Many things, I needed to relearn after the stroke, not least, to walk again – that started about a month post-stroke, tiny steps around my bed. It took almost a year before I left the house, aalthough I have become stronger over time.

My arm still poses problems. My hand, mostly. It’s got a flicker but not really any more usable than the day I had the stroke. So, workarounds are ongoing. Two-handed tasks are a struggle. Everyday tasks that just require two hands, that I never really used to even think about before.

Opening a jar, cutting a slice of cheese, buttering a piece of bread, for example. Even now, my wife does not realise that the spread is jammed in between those two other things, making it imnmovable, for a reason!

Another example is my socks. If you don’t believe me, try it, one handed. I once posted on here about the arguments I used to have with my socks! Not a word of a lie!

However, I mastered these battles, and I can think about them now and chuckle. I can even share tips with other survivors – just last week, how to brush their teeth one-handed! (Answer – you squeeze the toothpaste directly into your mouth.) I can’t stress enough how trivial these things are – they’re things we’ve done our whole lives and never thought twice about them.

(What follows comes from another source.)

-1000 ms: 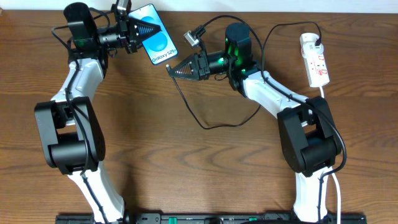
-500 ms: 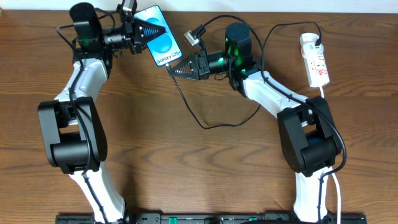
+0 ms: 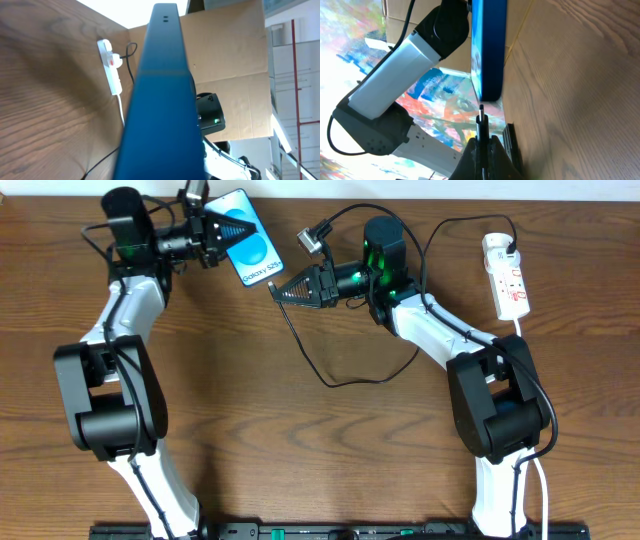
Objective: Plug charger to phone and switch on socket
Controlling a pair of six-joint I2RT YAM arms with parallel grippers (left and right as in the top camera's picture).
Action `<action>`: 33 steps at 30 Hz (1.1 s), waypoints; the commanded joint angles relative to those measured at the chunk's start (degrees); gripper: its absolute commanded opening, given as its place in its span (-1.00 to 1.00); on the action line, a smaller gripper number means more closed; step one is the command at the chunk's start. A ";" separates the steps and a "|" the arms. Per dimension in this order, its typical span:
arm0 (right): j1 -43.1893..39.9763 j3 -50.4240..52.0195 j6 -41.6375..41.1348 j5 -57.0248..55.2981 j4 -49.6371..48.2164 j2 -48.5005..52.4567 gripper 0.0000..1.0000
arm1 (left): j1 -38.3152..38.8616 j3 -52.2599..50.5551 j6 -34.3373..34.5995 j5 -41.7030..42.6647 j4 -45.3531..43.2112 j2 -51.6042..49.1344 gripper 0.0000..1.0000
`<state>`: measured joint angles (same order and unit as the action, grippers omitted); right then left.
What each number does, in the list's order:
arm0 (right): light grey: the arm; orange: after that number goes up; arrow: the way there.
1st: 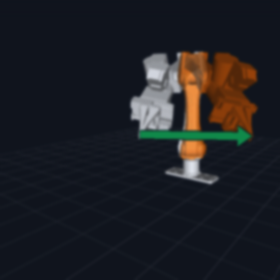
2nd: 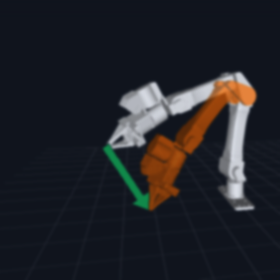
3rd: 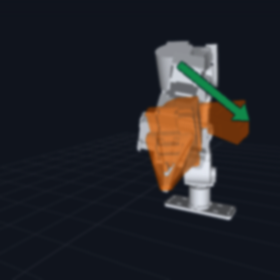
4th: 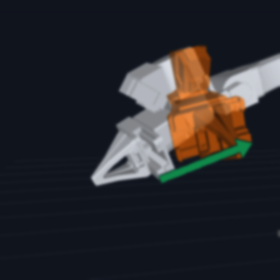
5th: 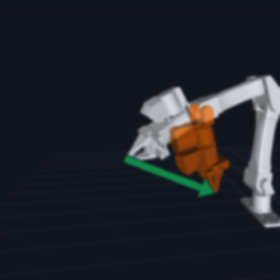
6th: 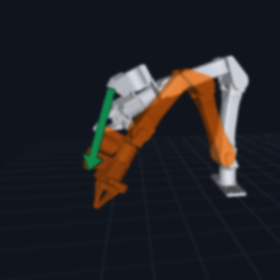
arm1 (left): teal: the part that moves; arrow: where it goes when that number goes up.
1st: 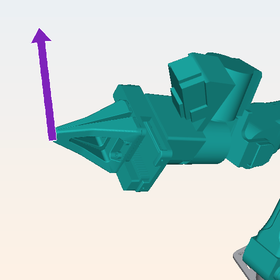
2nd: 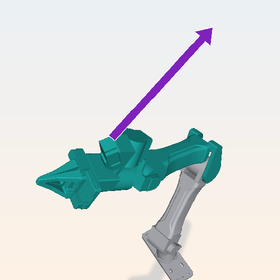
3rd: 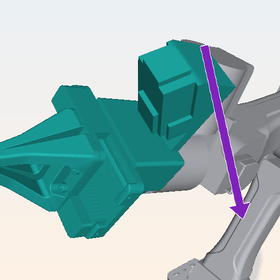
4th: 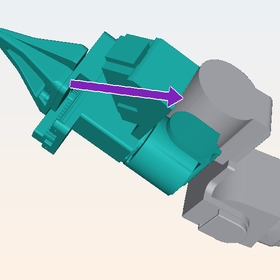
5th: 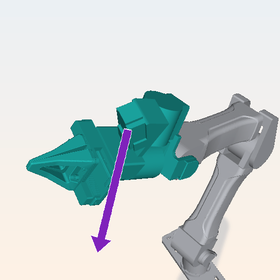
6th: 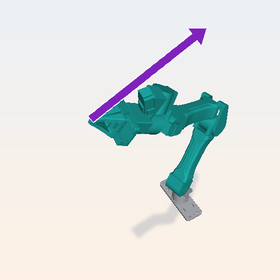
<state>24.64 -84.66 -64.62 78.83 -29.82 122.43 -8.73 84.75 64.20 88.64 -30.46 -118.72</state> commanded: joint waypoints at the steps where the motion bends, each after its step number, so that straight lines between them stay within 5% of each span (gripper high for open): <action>1: -0.33 -0.13 1.03 1.29 -0.20 0.15 -0.98 | -0.74 -0.15 -1.40 1.44 -0.50 1.90 -0.86; 33: -0.33 -0.13 1.05 0.59 -0.22 0.15 -0.98 | 1.64 -0.15 -1.42 1.42 -0.50 1.90 -0.86</action>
<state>24.64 -84.66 -64.60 79.07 -29.82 122.43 -6.92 84.75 64.03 88.64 -30.46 -118.72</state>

Although I can now laugh, it was bloody frustrating at the time. Socks, I am trained – things like my teeth, I work around.

Some things are still out of reach. Gardening. I allowed my garden to run wild flourish each year, and would spend two weekends per year chopping, making a couple of trips to the dump. So I have all the equipment – I even bought a trailer for the occasion!

But I can’t do any of that now. Most garden tools here are deliberately made two-handed, plus just lifting them, with my right hand (I was left-handed) is beyond me. I bought one of those new, lightweight, battery-operated hedge trimmers, figured out how I could rig it to work one-handed, but even that’s a struggle. These things have double-switches for a reason, too, so I’m aware that disabling safety features is probably not a good idea. I haven’t even tried using my chainsaw one-handed (yet).

I can, at least, mow the lawn – I bought a petrol mower with a turnkey ignition, otherwise I’d be stuffed. But, bloody hell, it is heavy, and I had to work out how to start it one-handed. Emptying the grass cuttings is also a knack that I mastered. Little things. Thank goodness the mower is at least self-propelled

So there are ways I contribute, things I have learned how to do. But you can imagine the frustration along the way. Even so, I acutely aware that the old me could mow both lawns in an hour, these days it is a day each. But… shrug. I’ll just have to let my wife get on with it!

Checkout

I was up at the hospital again yesterday afternoon. Actually I had quite an easy time of it, because I went around with the Stroke Association co-ordinator, and she did most of the talking.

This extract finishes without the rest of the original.